◆ **YOUR ASSIGNMENT**
Copy the data exactly as it appears, and do not include any pictures.

*** DATA PROVIDED Section Begins ***

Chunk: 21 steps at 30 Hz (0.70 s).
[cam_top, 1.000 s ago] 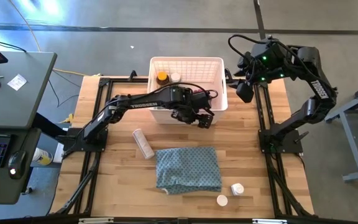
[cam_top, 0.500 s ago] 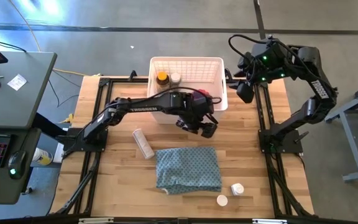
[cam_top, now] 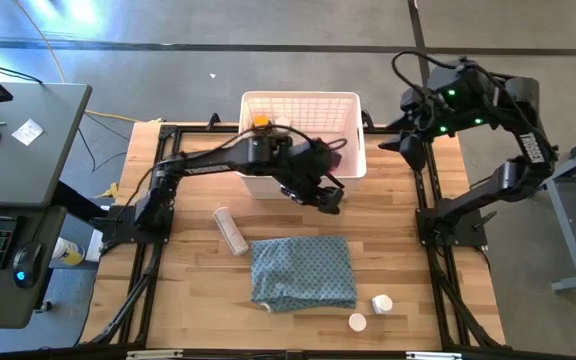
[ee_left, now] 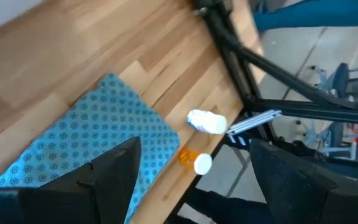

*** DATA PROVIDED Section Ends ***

◆ **RESULT FOR THIS EXERCISE**
Chunk: 21 steps at 30 Hz (0.70 s).
[cam_top, 1.000 s ago] 
[cam_top, 0.500 s ago] 
[cam_top, now] 
[ee_left, now] 

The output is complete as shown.